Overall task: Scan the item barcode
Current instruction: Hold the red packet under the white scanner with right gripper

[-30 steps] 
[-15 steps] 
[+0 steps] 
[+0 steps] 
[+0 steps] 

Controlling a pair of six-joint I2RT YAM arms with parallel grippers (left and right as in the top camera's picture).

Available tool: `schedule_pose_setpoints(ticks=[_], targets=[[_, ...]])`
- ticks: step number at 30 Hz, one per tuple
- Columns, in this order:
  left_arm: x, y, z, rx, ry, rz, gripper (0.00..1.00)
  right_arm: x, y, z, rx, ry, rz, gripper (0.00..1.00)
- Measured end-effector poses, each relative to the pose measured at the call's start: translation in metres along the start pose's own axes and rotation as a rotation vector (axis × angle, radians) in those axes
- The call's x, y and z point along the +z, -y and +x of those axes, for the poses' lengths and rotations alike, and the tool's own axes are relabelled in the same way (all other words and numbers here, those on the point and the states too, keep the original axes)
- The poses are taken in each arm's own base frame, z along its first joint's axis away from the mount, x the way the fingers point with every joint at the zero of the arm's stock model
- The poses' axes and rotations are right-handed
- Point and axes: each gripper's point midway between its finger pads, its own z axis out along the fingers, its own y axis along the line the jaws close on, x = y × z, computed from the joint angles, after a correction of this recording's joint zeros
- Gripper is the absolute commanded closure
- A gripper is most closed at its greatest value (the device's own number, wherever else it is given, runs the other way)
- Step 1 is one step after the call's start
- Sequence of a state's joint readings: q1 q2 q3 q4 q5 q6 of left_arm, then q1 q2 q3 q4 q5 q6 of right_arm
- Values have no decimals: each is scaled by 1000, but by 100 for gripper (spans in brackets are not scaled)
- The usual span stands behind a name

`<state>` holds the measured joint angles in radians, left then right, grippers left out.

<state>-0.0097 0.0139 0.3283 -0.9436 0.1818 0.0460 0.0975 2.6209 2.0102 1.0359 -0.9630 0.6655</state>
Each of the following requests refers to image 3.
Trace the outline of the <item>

******

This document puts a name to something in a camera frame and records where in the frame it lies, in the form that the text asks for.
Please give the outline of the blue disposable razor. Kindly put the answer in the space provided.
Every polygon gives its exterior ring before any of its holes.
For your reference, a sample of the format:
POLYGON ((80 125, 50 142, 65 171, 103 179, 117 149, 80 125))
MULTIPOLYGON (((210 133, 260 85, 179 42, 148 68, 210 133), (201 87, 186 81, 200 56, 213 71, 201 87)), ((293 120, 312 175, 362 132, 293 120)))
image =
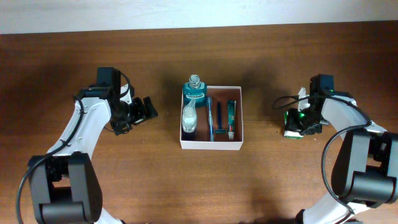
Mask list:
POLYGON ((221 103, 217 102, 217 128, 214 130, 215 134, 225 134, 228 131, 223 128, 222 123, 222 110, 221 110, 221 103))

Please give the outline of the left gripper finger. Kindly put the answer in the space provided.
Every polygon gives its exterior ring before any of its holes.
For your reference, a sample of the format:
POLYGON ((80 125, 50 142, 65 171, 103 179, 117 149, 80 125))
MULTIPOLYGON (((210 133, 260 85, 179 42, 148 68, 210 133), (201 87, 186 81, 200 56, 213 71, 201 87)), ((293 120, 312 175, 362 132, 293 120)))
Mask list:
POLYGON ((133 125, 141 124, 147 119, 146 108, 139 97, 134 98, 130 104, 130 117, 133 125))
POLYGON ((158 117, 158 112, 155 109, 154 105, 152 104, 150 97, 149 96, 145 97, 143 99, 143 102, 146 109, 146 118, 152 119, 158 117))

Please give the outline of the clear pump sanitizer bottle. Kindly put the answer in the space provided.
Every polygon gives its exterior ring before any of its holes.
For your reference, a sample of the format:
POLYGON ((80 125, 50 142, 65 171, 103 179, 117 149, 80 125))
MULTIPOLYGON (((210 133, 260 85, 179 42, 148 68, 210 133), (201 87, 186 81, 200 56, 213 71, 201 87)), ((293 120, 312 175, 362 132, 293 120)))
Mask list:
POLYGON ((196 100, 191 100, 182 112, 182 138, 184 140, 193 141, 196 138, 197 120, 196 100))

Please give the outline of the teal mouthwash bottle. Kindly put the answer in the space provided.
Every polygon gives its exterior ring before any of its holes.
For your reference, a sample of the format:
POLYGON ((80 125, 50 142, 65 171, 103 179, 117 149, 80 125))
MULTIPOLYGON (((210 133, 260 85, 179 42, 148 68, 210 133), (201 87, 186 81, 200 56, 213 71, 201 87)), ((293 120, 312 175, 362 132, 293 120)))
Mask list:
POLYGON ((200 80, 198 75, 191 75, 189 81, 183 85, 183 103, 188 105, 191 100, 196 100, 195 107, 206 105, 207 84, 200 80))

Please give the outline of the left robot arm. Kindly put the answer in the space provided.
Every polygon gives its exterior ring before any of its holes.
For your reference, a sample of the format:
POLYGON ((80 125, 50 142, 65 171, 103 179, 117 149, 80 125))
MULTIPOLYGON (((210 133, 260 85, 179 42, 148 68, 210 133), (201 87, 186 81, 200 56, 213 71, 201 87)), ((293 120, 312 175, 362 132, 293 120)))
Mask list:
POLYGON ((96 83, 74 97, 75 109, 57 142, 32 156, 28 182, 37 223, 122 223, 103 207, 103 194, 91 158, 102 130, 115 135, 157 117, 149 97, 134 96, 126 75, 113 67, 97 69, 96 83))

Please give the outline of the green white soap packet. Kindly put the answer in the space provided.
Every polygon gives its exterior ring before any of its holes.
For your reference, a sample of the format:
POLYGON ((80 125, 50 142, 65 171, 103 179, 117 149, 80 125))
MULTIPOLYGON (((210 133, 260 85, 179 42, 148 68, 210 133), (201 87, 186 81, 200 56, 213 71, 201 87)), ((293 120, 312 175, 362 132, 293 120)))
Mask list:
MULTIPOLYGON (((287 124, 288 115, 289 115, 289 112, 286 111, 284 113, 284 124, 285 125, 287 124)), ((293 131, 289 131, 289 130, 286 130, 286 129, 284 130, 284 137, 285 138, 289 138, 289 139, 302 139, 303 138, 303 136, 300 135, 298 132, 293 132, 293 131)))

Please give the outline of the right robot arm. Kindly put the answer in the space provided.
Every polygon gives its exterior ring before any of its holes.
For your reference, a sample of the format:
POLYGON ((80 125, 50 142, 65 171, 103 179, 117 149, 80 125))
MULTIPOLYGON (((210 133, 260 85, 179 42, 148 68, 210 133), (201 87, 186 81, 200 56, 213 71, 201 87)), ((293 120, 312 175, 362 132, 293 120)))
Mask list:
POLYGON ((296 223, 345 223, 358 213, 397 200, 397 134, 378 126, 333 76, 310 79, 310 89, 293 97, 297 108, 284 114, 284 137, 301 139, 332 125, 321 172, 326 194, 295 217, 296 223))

******

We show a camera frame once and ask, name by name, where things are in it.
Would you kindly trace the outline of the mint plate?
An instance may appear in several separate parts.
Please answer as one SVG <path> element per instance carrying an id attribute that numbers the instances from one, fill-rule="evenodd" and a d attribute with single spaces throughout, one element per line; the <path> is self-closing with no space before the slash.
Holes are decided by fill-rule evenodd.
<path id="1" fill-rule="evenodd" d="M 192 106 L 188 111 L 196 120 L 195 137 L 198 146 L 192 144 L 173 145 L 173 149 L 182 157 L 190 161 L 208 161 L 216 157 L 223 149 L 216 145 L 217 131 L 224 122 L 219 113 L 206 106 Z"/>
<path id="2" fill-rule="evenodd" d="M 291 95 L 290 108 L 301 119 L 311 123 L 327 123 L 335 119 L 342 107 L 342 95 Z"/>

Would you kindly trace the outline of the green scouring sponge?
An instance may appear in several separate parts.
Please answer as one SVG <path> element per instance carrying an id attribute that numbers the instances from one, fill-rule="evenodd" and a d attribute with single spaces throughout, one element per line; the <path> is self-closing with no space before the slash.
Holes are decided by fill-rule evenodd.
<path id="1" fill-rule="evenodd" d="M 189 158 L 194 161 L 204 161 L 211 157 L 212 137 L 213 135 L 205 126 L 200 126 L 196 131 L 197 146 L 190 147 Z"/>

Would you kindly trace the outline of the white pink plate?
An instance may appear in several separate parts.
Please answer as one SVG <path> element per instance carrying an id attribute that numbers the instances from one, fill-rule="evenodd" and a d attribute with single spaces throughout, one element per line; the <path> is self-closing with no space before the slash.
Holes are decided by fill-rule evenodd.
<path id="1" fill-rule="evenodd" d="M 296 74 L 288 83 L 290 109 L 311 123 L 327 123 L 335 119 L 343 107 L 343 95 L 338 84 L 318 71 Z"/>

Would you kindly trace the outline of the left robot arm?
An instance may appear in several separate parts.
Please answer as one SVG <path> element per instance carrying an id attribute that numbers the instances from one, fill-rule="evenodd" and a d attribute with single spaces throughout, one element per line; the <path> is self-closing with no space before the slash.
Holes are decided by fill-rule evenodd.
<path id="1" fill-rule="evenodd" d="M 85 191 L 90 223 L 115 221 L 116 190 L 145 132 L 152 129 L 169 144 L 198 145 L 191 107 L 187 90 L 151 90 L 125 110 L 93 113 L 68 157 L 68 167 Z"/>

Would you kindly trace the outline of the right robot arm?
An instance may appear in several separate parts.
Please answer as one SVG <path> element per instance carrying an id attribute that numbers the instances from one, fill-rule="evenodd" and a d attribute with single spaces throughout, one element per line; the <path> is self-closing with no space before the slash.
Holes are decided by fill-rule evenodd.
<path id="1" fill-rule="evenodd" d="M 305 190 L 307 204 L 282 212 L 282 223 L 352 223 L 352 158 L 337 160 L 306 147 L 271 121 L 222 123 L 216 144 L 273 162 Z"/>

******

*Aim of the task*:
Each line of the listing above that contains the word "white" is to be copied.

*Your solution*:
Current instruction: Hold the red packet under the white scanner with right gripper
Please give the outline of the green white soap packet. Kindly put the answer in the space provided.
Would you kindly trace the outline of the white pink plate?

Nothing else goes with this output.